Sütlü mü seviyorum, sade mi? Ben kahve içmem ki ne biliyim sütlü mü, sade mi? Kafamın içinde saldırgan, bana yabancı ses sabahtan beri bu tip çıkışlar yapıyordu. Neyse ki bu sefer bu sesin dışarıya çıkmasına izin vermedim… Sanırım vermedim… Kızcağızın yüzüne bakmaya devam ediyordum, bir değişiklik yoktu. Demekki gerçekten izin vermemiştim. Rahatladım ve sakince.
- Sade olsun.
Tamam, karar verildi artık sade kahve seviyorum. Üstelik bunu karşımdaki kişiyi incitmeden başarabildim. Simit ve kahvemi aldım, dışarıya çıkıp, güzel bir yer bulmalı ve güne yeniden başlamalıyım, diye düşündüm.
 Simidimi ufak ufak ısırmaya başlarken, günün değerlendirmesini yapmak istedim. Değerlendirmek bile stresli ve bir o kadar da can sıkıcıydı. Kahvemden kocaman bir yudum aldım.
- Offff hay aksi, kahve bu iyyykkkk. Bu ne yaaaa.

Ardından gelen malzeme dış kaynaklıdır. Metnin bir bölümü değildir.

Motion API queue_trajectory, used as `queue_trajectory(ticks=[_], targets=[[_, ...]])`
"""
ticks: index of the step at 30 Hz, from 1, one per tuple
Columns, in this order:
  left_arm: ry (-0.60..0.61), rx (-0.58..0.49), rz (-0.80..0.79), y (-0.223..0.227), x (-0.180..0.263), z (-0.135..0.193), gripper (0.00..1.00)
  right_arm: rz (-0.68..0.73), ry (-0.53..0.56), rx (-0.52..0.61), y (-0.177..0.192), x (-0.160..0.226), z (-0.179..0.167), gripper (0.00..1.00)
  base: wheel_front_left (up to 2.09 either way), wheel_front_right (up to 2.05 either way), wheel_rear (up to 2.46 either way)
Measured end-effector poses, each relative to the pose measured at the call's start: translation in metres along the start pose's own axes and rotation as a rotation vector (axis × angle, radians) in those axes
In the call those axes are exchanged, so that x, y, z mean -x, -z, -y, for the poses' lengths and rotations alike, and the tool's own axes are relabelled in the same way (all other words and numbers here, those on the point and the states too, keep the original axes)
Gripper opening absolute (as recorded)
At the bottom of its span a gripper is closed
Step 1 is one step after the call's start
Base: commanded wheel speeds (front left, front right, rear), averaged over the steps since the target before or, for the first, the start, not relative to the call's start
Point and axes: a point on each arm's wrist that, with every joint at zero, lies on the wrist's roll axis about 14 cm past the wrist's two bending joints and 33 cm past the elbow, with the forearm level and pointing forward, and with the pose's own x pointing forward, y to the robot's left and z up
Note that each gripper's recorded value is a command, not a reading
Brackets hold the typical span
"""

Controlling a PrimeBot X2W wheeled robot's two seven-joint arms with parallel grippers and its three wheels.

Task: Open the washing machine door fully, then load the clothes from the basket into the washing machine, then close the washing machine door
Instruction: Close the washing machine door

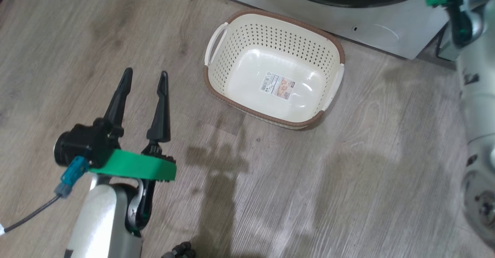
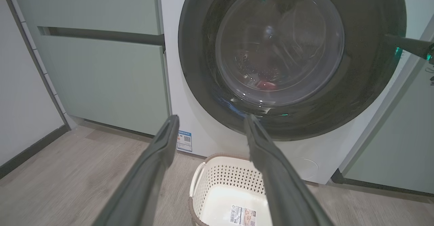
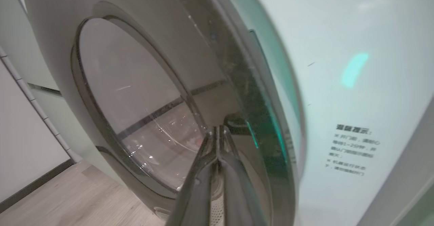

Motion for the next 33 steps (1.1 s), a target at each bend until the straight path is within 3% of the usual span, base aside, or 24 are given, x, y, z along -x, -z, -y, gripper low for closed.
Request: queue_trajectory(ticks=[12,25,26,27,28,29,33], targets=[[0.01,0.002,0.002,-0.001,0.002,0.002,1.0,-0.001,0.036,0.005,-0.011,-0.012,0.011,0.0,0.0,0.0,0.0],[0.041,0.007,0.026,-0.008,0.004,0.011,1.0,0.003,-0.007,0.023,-0.021,0.012,-0.014,0.0,0.0,0.0,0.0],[0.043,0.007,0.026,-0.008,0.004,0.011,1.0,-0.006,-0.007,0.025,-0.017,0.017,-0.014,0.18,0.0,0.0,0.0],[0.046,0.01,0.025,-0.008,0.005,0.012,1.0,-0.01,-0.003,0.026,-0.013,0.024,-0.012,0.46,0.0,0.0,0.0],[0.052,0.013,0.022,-0.007,0.006,0.014,1.0,-0.013,0.001,0.026,-0.01,0.03,-0.01,0.9,0.0,0.0,0.0],[0.066,0.02,0.021,-0.006,0.007,0.019,1.0,-0.01,0.013,0.028,-0.006,0.044,-0.003,1.0,0.0,0.0,0.0],[0.102,0.03,0.029,-0.008,0.007,0.029,1.0,0.009,0.029,0.026,-0.003,0.074,0.005,1.0,0.0,0.0,0.0]])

- Büyümek bu mudur, büyümek değişmek midir?
 
Sanırım değişmek değil, saf korkuydu bu. Korkuyorum, ilk kez bu kadar korkuyorum. Daha önce de kendimi çıplak hissettiğim anlarım olmuştu ama bu sefer farklıydı. Yanımda kaçıp sığınacağım bir ben getirmeyi unutmuştum. Korkuyordum sanırım. Şu birkaç saatte kendimden korktuğum kesindi. Verdiğim tepkiler bana ait değildi, ya da kontrolümde değildi. İnsan neden kendisinden korksun ki, bu kontrolsüzlüğün bir sebebi olmalı?
Yazdan kalan son güneş, yavaşça tepede yükselirken, yüzümü güneşe çevirdim. Gözlerimi kapattım, aydınlığın ve huzurlu sıcaklığın içimi kaplamasına, izin vermeliydim. Gözler kapalıyken güneşi görmek, sıcaklığını hissetmek, yeni kesilmiş çimen kokusuyla karışık leylak kokusu karışımını ciğerlerime doldurmak, iyi geldi. Çimen tazelik ve ferahlık doldururken ruhuma, leylak kokusu bu ferahlığa masumluk katıyordu. Bugün hiç de masum değildim. Üstelik hiç de karşılaşmadığım, bilmediğim kadar kabaydım.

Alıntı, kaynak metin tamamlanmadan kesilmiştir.